--- Dataset entries Enclosed Below ---

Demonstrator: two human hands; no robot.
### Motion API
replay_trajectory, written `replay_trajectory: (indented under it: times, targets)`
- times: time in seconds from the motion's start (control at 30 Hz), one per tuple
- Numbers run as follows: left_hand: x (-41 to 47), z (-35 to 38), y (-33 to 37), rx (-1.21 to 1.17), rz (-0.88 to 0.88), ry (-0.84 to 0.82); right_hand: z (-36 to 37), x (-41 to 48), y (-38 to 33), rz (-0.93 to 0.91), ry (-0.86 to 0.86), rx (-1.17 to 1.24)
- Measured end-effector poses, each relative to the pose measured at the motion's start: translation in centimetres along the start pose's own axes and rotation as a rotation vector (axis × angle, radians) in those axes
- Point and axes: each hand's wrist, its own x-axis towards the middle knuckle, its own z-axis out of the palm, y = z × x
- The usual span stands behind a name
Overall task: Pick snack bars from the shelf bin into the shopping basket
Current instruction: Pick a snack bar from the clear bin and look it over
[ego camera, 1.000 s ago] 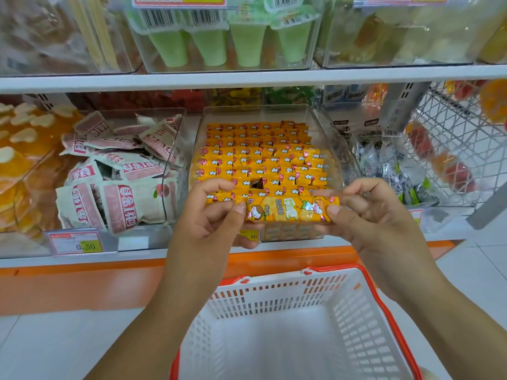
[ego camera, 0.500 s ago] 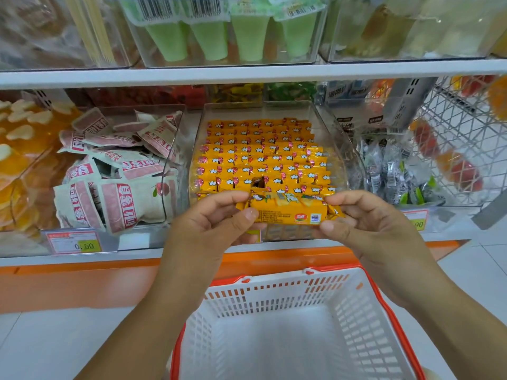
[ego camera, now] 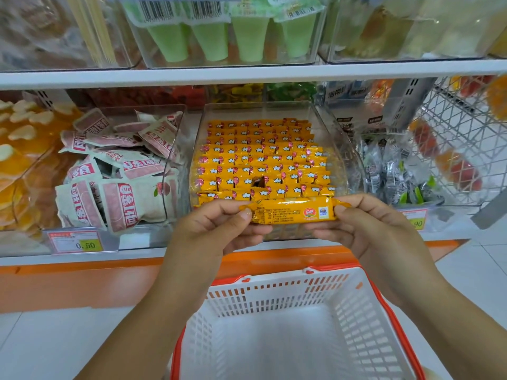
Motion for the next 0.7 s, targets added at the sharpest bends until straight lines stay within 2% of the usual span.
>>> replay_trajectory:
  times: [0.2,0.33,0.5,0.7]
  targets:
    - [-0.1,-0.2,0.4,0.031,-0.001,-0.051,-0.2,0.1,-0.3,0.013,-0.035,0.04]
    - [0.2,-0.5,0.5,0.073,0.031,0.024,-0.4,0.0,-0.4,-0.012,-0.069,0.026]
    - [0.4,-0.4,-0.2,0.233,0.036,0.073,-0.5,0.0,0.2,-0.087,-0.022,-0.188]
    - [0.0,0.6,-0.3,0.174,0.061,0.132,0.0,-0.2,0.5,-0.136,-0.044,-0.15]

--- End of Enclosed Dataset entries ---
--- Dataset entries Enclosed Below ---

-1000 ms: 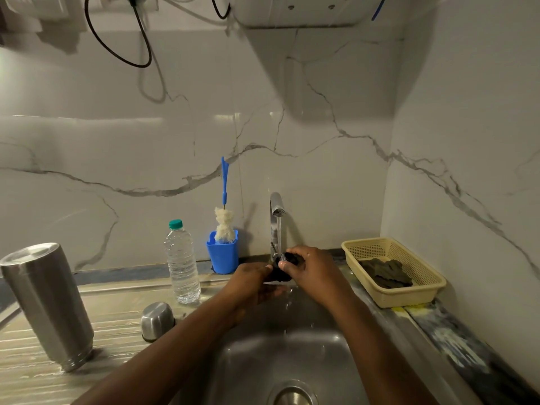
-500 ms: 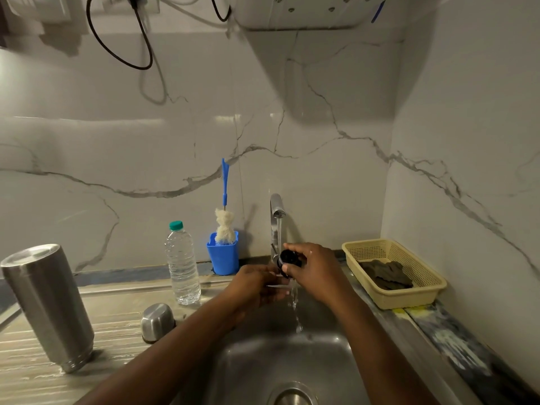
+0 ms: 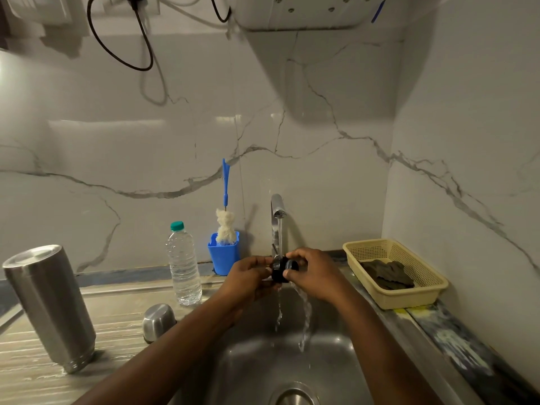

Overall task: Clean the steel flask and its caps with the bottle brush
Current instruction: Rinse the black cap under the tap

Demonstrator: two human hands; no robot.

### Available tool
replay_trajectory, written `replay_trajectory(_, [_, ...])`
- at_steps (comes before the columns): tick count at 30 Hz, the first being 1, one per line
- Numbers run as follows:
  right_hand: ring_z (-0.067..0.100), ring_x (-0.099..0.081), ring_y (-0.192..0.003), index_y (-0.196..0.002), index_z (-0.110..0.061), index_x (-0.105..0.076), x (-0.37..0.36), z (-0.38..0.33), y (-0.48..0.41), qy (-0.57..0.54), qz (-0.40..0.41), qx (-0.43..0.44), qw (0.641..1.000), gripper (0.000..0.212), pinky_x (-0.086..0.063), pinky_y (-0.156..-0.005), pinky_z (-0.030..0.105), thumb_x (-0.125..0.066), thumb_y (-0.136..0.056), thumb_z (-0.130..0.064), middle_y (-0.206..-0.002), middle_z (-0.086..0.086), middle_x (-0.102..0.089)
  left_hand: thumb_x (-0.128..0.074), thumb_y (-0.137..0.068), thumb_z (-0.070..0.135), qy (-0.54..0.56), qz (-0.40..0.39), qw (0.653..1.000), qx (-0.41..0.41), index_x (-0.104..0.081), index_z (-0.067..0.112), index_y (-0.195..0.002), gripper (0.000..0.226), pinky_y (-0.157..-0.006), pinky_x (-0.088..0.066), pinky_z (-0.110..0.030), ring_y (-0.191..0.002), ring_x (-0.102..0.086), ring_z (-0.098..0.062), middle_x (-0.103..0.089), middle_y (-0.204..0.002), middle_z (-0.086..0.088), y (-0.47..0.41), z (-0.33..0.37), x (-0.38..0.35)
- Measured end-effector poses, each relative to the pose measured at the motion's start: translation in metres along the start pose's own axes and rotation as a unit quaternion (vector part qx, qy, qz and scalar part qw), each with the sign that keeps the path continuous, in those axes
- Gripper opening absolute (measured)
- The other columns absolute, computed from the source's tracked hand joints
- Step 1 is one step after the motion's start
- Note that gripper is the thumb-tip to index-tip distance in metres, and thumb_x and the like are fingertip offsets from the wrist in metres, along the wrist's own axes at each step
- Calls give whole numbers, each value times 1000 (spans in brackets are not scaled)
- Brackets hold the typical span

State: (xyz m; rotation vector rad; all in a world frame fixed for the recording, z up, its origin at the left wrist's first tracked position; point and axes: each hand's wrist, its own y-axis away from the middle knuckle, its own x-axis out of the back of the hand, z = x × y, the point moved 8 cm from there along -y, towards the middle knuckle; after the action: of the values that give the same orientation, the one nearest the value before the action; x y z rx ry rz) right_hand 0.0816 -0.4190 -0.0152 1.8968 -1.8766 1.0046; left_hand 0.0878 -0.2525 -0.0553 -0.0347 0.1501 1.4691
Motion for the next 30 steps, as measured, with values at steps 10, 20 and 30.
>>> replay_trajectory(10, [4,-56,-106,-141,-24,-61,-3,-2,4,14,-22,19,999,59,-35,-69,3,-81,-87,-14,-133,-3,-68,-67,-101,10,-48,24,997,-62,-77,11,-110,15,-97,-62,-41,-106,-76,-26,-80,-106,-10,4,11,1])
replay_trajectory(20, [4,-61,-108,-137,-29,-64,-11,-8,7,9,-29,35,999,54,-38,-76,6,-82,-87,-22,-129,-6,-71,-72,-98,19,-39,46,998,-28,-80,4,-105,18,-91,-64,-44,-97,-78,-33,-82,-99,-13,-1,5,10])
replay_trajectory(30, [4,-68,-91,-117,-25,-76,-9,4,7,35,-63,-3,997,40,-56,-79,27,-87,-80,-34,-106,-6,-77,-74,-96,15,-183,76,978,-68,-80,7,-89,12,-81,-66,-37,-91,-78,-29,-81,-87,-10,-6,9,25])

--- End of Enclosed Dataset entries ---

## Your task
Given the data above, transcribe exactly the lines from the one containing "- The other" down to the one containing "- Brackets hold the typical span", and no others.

## Output below
- The other columns absolute, computed from the source's tracked hand joints
- Step 1 is one step after the motion's start
- Note that gripper is the thumb-tip to index-tip distance in metres, and thumb_x and the like are fingertip offsets from the wrist in metres, along the wrist's own axes at each step
- Calls give whole numbers, each value times 1000 (spans in brackets are not scaled)
- Brackets hold the typical span

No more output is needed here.